Looking ahead, some projections suggest the 2027 COLA could be higher due to inflation pressures. According to SSA’s COLA information, the adjustment is calculated using the Consumer Price Index for Urban Wage Earners — a formula that can lag behind costs that families like Marlene’s actually face. Initial projections from the Senior Citizens League point to a 2.5% adjustment for 2027, though the Congressional Budget Office expects 2.8%, and some analysts believe inflation could push it higher still.

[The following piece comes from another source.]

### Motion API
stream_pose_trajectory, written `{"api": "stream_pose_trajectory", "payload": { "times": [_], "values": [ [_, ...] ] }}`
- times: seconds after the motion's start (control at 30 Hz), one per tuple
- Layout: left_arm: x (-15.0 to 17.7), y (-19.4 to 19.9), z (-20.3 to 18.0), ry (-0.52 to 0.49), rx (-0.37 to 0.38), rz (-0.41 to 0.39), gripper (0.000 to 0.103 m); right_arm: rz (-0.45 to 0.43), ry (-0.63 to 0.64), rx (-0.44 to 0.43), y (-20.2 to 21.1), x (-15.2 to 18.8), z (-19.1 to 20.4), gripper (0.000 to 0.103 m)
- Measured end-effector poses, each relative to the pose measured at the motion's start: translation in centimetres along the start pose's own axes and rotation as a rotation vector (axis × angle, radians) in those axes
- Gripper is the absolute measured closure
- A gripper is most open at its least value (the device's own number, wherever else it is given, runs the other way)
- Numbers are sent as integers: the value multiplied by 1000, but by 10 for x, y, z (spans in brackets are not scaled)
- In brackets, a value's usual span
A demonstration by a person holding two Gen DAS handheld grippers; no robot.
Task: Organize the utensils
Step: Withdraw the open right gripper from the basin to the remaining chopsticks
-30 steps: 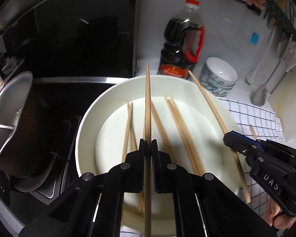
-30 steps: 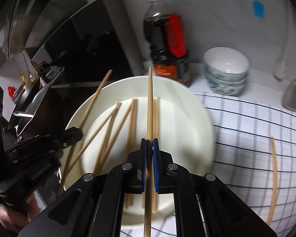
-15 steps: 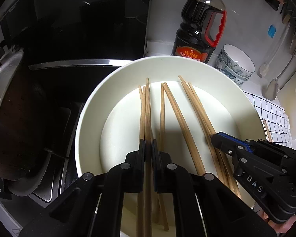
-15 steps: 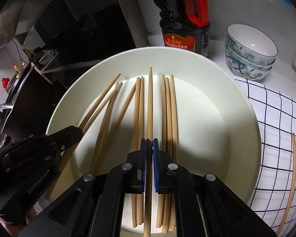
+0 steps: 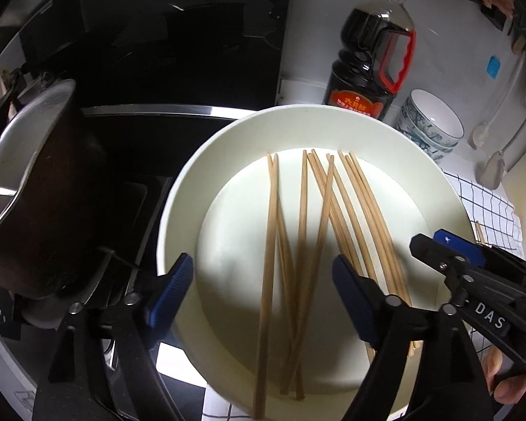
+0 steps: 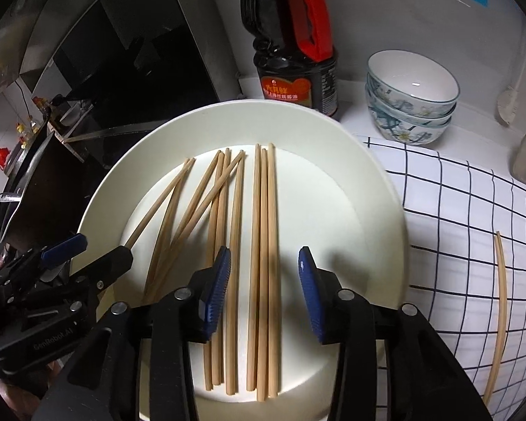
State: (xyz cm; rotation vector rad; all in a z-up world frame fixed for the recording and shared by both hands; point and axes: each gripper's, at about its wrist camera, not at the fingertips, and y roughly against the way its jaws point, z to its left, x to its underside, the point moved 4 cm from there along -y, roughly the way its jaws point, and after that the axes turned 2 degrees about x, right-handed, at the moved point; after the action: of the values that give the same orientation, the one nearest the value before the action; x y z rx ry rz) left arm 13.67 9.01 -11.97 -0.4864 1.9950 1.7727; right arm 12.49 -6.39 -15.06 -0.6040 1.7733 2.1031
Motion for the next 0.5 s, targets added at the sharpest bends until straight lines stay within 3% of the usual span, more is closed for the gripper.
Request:
{"api": "stream_pose_trajectory", "payload": {
  "times": [0.27,0.5],
  "values": [
    [4,21,-1,6,-35,-30,8,-45,38,3,25,3,2,50],
    [7,37,-8,25,-32,-48,7,-46,34,-26,44,10,-5,46]
  ]
}}
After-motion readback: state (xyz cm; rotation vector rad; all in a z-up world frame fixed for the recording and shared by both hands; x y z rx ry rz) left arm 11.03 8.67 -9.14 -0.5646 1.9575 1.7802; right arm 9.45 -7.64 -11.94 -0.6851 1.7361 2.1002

The Mortgage That Changed the Math
Marlene is candid about her own role in their financial situation. She and Derek bought their home when rates were climbing fast and she was convinced the market was about to soften. “I thought I knew the market because I work in it,” she said, shaking her head. “I bought at the peak anyway.” Their 30-year mortgage locked in at 5.8%, and their total monthly housing cost — mortgage, property taxes, and insurance — runs $3,210.
In her strong months, Marlene earns $9,000 to $12,000 in commissions. In slower quarters, that number can fall to $3,500. A water heater replacement in January 2026 cost $1,900 and wiped out their emergency savings. The roof has been deferred twice. “I’m always in hustle mode or panic mode,” she told me. “There’s no in-between.”

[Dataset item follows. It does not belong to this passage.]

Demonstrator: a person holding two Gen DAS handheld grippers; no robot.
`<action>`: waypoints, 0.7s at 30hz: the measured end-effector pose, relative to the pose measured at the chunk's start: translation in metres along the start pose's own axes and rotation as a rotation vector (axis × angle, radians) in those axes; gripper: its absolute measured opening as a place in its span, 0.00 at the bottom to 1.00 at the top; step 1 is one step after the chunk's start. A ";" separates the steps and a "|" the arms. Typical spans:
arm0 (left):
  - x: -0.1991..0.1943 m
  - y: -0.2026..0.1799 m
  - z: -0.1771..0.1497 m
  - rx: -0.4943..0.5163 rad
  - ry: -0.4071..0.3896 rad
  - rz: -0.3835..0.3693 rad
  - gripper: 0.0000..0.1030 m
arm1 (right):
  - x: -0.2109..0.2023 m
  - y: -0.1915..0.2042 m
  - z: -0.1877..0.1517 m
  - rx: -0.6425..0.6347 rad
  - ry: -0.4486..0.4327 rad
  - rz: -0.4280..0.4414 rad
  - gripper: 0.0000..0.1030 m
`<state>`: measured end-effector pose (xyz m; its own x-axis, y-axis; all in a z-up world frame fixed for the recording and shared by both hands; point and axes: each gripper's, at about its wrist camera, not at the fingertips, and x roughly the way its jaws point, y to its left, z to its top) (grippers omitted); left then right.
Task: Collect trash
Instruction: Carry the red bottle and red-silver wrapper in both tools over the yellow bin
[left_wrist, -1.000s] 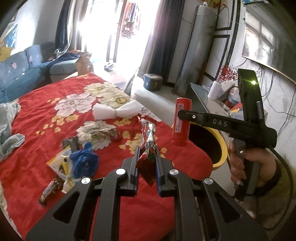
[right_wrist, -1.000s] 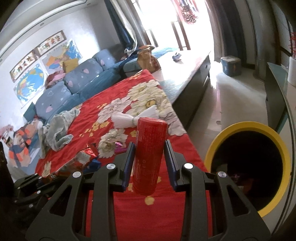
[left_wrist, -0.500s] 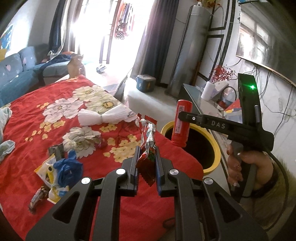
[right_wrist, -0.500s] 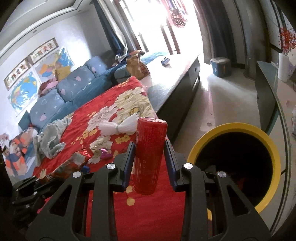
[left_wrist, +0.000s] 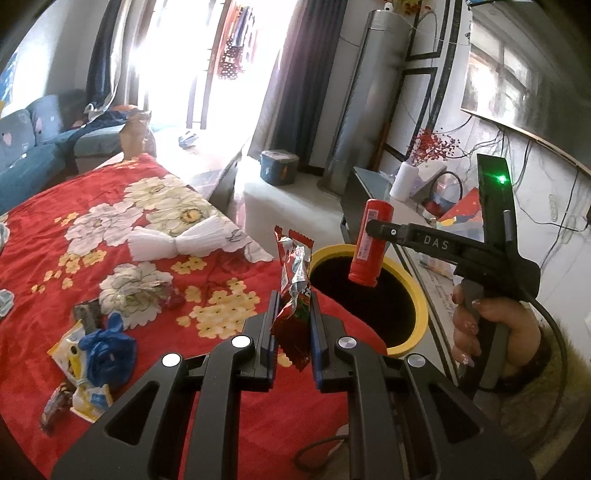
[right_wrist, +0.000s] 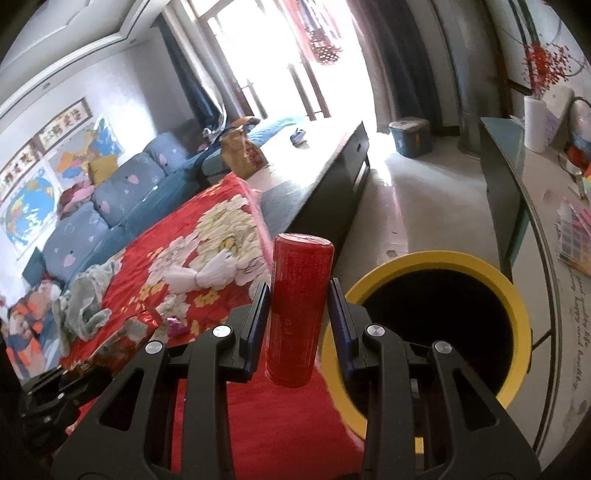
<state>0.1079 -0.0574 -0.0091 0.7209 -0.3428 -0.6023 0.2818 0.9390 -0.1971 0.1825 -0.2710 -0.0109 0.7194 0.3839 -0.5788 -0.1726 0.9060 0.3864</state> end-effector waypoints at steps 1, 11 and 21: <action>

What Marlene Is Doing Now — and What She Wishes She’d Known
Marlene is exploring whether Derek qualifies for additional support through Benefits.gov, including Medicaid waivers that could reduce their monthly medication costs. She’s also in conversations with her broker about a refinance, though current interest rates haven’t made the numbers work. The roof remains unrepaired.

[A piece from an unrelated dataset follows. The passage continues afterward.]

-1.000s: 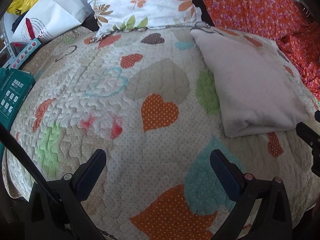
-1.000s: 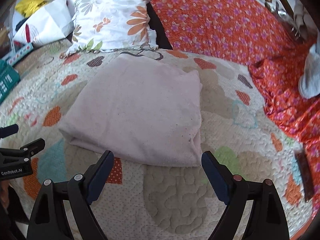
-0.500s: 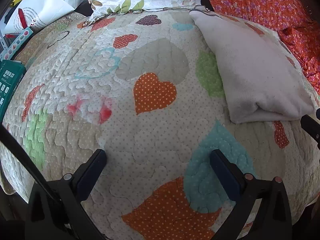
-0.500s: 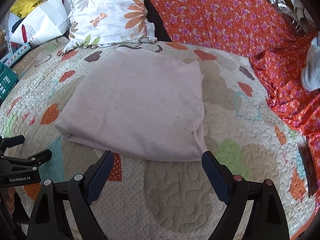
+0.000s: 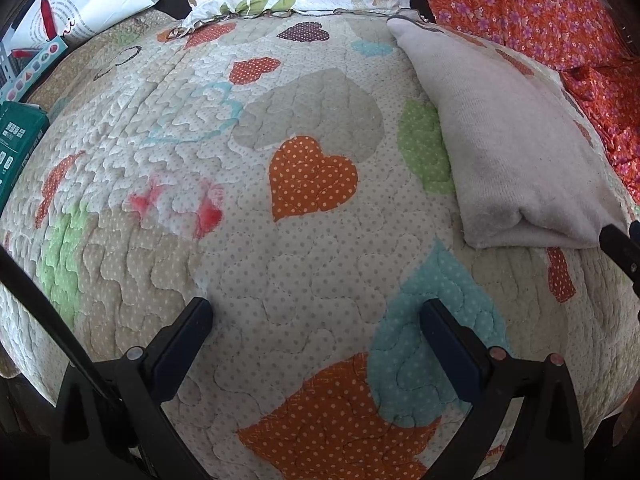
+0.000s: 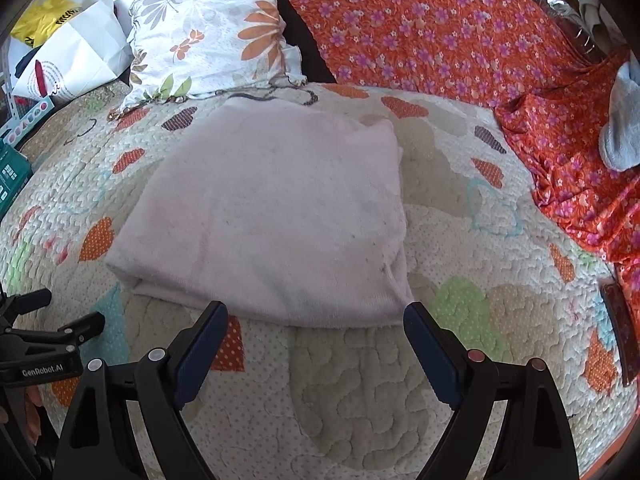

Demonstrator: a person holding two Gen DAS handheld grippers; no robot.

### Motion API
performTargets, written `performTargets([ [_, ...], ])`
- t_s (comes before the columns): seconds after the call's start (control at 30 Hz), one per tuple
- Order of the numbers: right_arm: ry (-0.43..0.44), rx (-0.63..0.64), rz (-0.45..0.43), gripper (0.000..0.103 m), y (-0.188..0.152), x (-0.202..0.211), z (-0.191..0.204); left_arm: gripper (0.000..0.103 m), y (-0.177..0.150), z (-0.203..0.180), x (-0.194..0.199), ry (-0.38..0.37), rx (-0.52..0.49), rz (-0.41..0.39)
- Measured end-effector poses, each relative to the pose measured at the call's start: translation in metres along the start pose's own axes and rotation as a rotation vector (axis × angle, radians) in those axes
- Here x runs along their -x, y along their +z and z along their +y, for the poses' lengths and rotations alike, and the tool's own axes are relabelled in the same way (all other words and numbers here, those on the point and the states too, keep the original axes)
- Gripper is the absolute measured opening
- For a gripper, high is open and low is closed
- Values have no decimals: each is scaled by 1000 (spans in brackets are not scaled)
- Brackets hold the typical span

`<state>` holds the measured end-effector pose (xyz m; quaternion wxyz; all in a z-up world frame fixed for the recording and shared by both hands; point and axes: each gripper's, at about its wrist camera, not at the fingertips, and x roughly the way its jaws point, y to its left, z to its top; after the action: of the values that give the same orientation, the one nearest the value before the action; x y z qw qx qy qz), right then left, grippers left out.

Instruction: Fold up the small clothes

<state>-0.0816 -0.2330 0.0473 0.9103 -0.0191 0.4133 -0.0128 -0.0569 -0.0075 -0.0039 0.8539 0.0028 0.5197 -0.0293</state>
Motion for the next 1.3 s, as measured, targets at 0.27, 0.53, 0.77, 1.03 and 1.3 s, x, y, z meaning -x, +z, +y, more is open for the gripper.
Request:
performTargets([
  [0.27,13,45,-61,82,58,-2,21,103,0,-1,0,3,3,5],
  [0.53,74,50,131,74,59,-73,36,103,-1,-1,-1,-3,5,3],
  [0.77,60,147,202,74,29,-45,41,103,0,0,-1,-1,3,10],
  [1.03,17,67,114,76,23,-9,3,103,-3,-2,1,11,14,-19],
  [1.3,-41,68,99,76,22,-18,-6,103,-2,-3,8,3,36,-33],
])
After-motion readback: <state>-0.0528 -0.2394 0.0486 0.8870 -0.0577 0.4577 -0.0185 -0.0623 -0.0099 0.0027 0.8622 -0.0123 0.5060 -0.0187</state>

What struck me most, sitting in that kitchen, was how clearly Marlene understood the system she was navigating — and how little that understanding helped. She knew the COLA formula. She knew her options. She described herself as “educated about all of it and still drowning.”
Whether the 2027 COLA delivers a larger increase — projections range from 2.5% to potentially higher depending on how inflation trends play out over the coming months — the Chen-Ramirez family will need more than a percentage point to change their trajectory. What they need, Marlene said, is a run of strong commission months, a roof that holds through another winter, and a stretch of time where nothing breaks all at once.
“I’m not asking for a miracle,” she said as I got up to leave, the kids’ voices rising in the next room. “I’m just asking for a little more breathing room.” That seems like a reasonable ask. Whether the system — or the market — delivers it is a different question entirely.